**Activity**
All lines in the records below with the word "this" must be returned.

---*---

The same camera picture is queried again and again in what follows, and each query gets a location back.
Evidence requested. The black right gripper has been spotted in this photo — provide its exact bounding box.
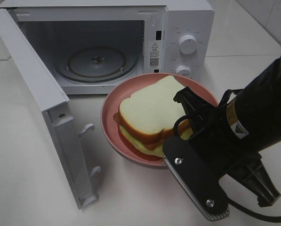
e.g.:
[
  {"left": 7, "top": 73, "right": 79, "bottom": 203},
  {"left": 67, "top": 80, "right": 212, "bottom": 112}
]
[{"left": 173, "top": 87, "right": 281, "bottom": 207}]

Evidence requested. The pink round plate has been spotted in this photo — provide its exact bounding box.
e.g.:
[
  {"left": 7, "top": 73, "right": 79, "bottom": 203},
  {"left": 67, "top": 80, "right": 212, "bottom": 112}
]
[{"left": 101, "top": 73, "right": 218, "bottom": 169}]

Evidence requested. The white bread sandwich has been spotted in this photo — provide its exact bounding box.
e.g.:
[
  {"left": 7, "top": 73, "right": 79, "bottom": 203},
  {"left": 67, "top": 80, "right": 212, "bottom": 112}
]
[{"left": 113, "top": 75, "right": 185, "bottom": 158}]

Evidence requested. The white microwave door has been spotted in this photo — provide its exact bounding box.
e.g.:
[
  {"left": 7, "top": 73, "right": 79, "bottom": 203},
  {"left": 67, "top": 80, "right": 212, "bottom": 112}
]
[{"left": 0, "top": 9, "right": 101, "bottom": 209}]

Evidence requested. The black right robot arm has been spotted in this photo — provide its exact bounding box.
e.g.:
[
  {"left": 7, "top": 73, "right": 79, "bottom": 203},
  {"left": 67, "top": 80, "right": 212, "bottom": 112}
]
[{"left": 163, "top": 56, "right": 281, "bottom": 213}]

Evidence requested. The white lower timer knob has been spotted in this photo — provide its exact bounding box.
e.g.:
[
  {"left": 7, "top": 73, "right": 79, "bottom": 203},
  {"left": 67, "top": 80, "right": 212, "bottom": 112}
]
[{"left": 176, "top": 65, "right": 192, "bottom": 78}]

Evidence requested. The white upper power knob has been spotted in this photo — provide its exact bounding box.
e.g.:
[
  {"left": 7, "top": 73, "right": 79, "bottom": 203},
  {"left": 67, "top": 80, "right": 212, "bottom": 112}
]
[{"left": 178, "top": 34, "right": 197, "bottom": 55}]

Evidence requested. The white adjacent table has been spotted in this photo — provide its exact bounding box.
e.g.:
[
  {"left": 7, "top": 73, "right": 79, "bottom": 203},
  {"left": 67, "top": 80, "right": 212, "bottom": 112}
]
[{"left": 206, "top": 0, "right": 281, "bottom": 57}]

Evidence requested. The white warning label sticker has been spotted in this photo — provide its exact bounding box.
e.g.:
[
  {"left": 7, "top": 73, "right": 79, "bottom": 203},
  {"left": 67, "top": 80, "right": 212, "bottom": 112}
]
[{"left": 147, "top": 40, "right": 163, "bottom": 69}]

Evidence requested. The glass microwave turntable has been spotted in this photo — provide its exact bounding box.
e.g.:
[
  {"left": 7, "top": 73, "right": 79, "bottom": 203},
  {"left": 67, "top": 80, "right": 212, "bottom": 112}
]
[{"left": 55, "top": 46, "right": 139, "bottom": 83}]

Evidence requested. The white microwave oven body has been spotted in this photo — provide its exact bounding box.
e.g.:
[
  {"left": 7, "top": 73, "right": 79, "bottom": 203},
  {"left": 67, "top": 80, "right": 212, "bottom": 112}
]
[{"left": 0, "top": 0, "right": 214, "bottom": 95}]

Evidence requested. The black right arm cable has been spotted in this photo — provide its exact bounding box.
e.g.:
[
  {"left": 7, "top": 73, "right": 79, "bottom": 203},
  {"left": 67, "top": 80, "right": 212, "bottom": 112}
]
[{"left": 173, "top": 89, "right": 281, "bottom": 222}]

---*---

**Output of the task**
Evidence requested. The black right gripper has been spotted in this photo — provide its exact bounding box.
Evidence requested. The pink round plate has been spotted in this photo — provide its exact bounding box.
Evidence requested. The white bread sandwich has been spotted in this photo — provide its exact bounding box.
Evidence requested. The white microwave door has been spotted in this photo — provide its exact bounding box.
Evidence requested. The black right robot arm has been spotted in this photo — provide its exact bounding box.
Evidence requested. The white lower timer knob has been spotted in this photo — provide its exact bounding box.
Evidence requested. The white upper power knob has been spotted in this photo — provide its exact bounding box.
Evidence requested. The white adjacent table has been spotted in this photo — provide its exact bounding box.
Evidence requested. The white warning label sticker has been spotted in this photo — provide its exact bounding box.
Evidence requested. The glass microwave turntable has been spotted in this photo — provide its exact bounding box.
Evidence requested. The white microwave oven body has been spotted in this photo — provide its exact bounding box.
Evidence requested. The black right arm cable has been spotted in this photo — provide its exact bounding box.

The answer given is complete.